No summary of mine can do justice to the richness of this book. Jack Miles, a journalist and former Jesuit who holds a doctorate in Near Eastern languages from Harvard, has conceived the idea, which may not be entirely new but has never before been pursued with such thoroughness, of treating the God of the Bible as a literary character. In his pages, God emerges as a complex and ever-changing personality, the hero of the greatest work of literature in mankind’s history, created over hundreds of years by different artists of varying skills.
It is Miles’s argument that God changes profoundly in the course of the Bible. The interest of his work—rather, one of its many interests—lies in his exploration of how and why. In a sense, he writes, God ages, like the earth He creates and the human race He designs to possess it.
We see Him first as an immensely energetic being, “as the creator, outside history, prior to it, masterfully setting in motion the heavenly bodies by which historical time will be measured.” This is, as it were, a young, adventurous, innovative, and highly imaginative God, hopeful and dynamic, relishing His power to create and design, a muscular God—muscular in mind as well as body—fit for a pictorial epic by Michelangelo. But if that is the God of the beginning, by the end of the Bible we see God as the “ancient of days,” white-haired and silent, “looking forward to the end of history from a remote and cloudy throne”—a William Blake sort of God.
In tracing the ages of God, Miles notes carefully the patterns of His speech. At the very beginning of Genesis, God is so talkative He talks to Himself, for there is no other living thing to hear Him. At other times in the early sections of the Bible, He says a great deal both to Himself and to men. Then comes a gradual decline into silence, a growing taciturnity of which the Book of Job is an important landmark: thereafter, God’s speeches are merely recapitulated.
One of the reasons for this growing silence, Miles thinks, is a desire on God’s part to become more mysterious. The early, loquacious God is at some pains to reveal Himself. He creates man in His own image precisely so that man may know and understand what monotheism is all about. It is as though God were anxious to talk man through the divine plan, instructing him on how to give satisfaction to his Maker. This early God, remarks Miles, “rarely says of Himself that He is mysterious and more than once implies the opposite.” In Deuteronomy, for example, He insists with some asperity that what He tells His people to do is perfectly plain:
Surely this instruction which I enjoin upon you this day is not too baffling for you, nor is it beyond reach. It is not in the heavens that you should say, “Who among us can go up to the heavens and get it for us and impart it to us, that we may observe it?” [Deuteronomy 30:11-12]
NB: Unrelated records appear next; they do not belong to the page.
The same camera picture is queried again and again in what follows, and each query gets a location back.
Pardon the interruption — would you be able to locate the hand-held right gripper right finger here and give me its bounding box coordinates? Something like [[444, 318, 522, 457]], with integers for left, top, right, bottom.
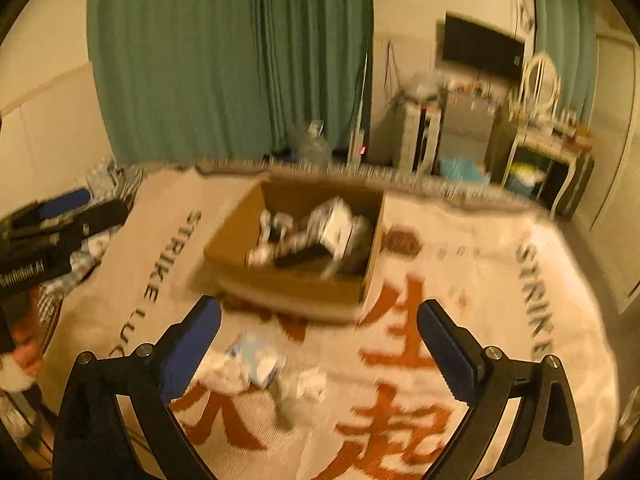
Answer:
[[417, 299, 586, 480]]

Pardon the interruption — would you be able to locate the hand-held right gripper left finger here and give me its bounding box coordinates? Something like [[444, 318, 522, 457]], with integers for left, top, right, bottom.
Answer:
[[52, 295, 223, 480]]

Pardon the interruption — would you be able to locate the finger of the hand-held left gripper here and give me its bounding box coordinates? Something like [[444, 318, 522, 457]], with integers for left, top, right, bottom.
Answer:
[[0, 188, 92, 233], [20, 200, 130, 256]]

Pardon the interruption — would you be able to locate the white soft cloth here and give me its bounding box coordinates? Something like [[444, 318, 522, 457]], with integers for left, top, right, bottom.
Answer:
[[192, 350, 251, 401]]

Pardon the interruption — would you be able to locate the white and blue soft packet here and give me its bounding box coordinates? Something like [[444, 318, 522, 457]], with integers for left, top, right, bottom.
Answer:
[[227, 330, 287, 390]]

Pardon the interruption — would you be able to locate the brown cardboard box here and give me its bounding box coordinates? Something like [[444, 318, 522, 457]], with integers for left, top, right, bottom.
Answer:
[[202, 177, 388, 323]]

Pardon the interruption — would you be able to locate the white and black soft item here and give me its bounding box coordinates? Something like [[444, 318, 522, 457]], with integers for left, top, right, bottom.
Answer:
[[245, 210, 288, 267]]

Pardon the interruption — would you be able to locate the person's left hand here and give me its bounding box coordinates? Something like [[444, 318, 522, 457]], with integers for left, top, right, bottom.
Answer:
[[11, 310, 48, 377]]

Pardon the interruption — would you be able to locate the striped cloth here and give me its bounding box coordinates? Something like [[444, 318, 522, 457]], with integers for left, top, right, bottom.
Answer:
[[40, 157, 147, 311]]

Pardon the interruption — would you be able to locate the printed blanket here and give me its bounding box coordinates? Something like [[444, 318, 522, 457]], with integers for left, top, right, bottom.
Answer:
[[42, 160, 621, 480]]

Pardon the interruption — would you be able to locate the white plush item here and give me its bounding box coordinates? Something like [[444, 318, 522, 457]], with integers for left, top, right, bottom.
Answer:
[[307, 199, 375, 263]]

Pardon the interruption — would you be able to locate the blue plastic bag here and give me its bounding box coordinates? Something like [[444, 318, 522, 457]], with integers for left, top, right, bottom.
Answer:
[[439, 156, 492, 187]]

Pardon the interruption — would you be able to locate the green curtain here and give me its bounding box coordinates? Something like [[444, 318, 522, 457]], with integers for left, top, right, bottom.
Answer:
[[87, 0, 375, 166], [530, 0, 599, 128]]

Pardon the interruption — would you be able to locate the clear plastic bag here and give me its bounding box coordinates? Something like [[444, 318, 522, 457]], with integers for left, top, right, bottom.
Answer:
[[286, 121, 332, 165]]

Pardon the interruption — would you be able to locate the white shelf cabinet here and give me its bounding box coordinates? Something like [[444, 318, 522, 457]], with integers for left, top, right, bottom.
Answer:
[[391, 99, 443, 172]]

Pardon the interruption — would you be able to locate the white standing device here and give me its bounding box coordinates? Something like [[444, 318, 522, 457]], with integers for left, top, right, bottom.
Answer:
[[347, 50, 372, 167]]

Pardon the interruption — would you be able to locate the white dressing table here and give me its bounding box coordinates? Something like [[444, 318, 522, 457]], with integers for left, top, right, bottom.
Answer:
[[500, 110, 593, 216]]

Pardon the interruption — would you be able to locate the grey small fridge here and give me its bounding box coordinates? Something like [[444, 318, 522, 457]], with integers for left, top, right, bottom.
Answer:
[[439, 94, 497, 176]]

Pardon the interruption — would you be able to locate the white oval mirror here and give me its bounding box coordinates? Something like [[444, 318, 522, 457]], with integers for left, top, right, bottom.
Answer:
[[519, 54, 562, 117]]

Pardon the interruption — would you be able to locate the black wall television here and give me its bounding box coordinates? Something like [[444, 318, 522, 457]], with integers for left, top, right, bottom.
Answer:
[[442, 14, 527, 81]]
Later, however, an increasingly silent God deliberately surrounds Himself in mystery. Indeed, the emergence of the God who is part mystery carries beyond the end of the Hebrew Bible and is a critical aspect of early Christianity. Paul, for example, insists that “now we see Him through a glass, darkly” and that only in the next world will we “see Him face to face.” The notion that “the ways of God are mysterious” is a very important axiom of Christianity to this day, part comfort, part irritation—and part theological escapism, too. It helps to explain the emergence of a centralized structure in Christianity, with a powerful hierarchy acting as a mediator and explainer between God and man.
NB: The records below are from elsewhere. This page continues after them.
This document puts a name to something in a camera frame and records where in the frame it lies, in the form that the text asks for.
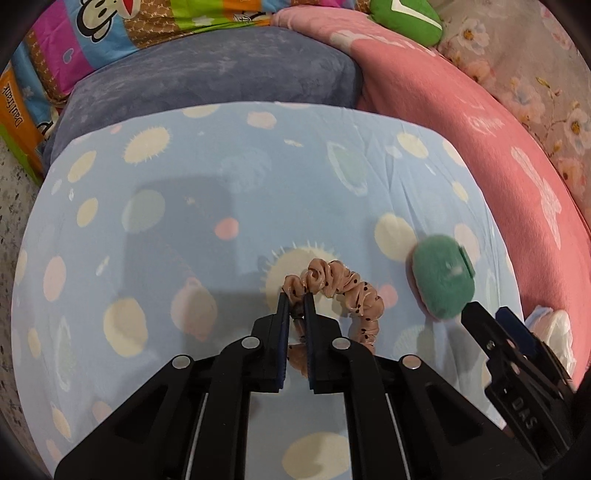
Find white plastic bag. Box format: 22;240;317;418
526;306;576;371

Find pale floral cloth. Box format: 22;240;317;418
429;0;591;205

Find peach dotted scrunchie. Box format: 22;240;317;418
281;258;385;382

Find green cushion with white mark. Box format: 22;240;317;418
369;0;443;47

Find colourful cartoon printed quilt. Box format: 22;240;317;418
0;0;371;182

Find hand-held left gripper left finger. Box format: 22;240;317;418
54;292;291;480

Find teal green plush pouch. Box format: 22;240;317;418
412;234;476;320

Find blue dotted bed sheet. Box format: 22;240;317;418
11;102;532;480

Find grey-blue velvet cushion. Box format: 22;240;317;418
41;25;363;167

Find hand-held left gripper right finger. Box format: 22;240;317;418
302;292;542;480

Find pink blanket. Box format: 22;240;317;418
272;7;591;371

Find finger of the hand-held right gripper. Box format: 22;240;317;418
461;302;514;371
496;306;556;366
Since the mystery element is much more important in Christian than in Jewish theology, it is ironic, Miles observes, that we see the growth of taciturnity and mystery in God more clearly in the traditional Jewish ordering of the books of the Bible than in the Christian. And this is a good place to note one of the major strengths of God: A Biography—namely, Miles’s care throughout in distinguishing between the Hebrew Bible and the Christian Old Testament, two different arrangements of the same books which themselves reflect the collective personalities of the world’s two highest religions.
The Christian Old Testament shifts the great prophetic collections—Isaiah, Jeremiah, Ezekiel, and the twelve minor prophets—to the end, leaving in the middle what Miles calls “the books of silence”: Job, Lamentations, Ecclesiastes, and Esther. Behind this altered arrangement lies, perhaps, the desire on the part of Christian redactors to create a greater sense of continuity between the Old Testament and the New, which is itself a book of speech, if only by Jesus.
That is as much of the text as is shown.